BEGIN
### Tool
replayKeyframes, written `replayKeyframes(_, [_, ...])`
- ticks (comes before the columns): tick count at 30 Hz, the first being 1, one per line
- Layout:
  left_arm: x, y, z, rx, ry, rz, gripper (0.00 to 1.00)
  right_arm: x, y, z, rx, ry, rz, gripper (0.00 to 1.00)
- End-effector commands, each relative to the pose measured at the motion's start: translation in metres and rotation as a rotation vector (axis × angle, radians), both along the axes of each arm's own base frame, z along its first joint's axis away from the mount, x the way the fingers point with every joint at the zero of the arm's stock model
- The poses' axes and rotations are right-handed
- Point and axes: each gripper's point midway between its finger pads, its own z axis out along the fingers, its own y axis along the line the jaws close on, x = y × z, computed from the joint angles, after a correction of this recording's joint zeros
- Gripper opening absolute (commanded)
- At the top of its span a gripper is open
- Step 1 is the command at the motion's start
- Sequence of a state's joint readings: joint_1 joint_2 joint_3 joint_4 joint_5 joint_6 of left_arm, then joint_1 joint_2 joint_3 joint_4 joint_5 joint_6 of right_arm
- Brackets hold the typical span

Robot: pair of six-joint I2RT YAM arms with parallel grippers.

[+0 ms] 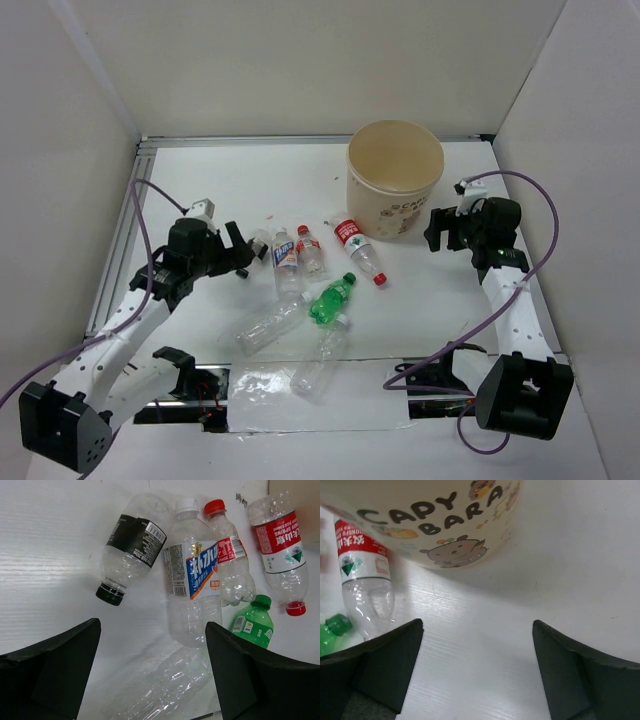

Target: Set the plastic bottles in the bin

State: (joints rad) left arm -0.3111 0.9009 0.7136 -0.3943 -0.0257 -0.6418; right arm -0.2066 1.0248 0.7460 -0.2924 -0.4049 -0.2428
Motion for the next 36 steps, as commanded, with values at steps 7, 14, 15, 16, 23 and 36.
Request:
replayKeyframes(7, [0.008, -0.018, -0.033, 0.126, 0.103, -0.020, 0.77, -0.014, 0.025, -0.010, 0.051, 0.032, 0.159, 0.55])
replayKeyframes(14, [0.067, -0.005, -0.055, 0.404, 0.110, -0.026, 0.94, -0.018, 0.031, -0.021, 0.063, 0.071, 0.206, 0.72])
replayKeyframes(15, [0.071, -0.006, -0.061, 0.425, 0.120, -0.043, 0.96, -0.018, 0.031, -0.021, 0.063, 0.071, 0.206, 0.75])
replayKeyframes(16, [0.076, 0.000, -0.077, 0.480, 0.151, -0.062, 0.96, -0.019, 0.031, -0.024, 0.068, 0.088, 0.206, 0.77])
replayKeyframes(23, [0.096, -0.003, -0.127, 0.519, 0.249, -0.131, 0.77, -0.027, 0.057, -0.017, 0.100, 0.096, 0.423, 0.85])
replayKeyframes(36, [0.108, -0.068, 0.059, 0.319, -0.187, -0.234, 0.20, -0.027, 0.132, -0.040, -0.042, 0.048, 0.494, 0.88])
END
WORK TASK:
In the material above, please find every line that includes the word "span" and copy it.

WRITTEN RESPONSE:
- At the top of its span a gripper is open
- Brackets hold the typical span

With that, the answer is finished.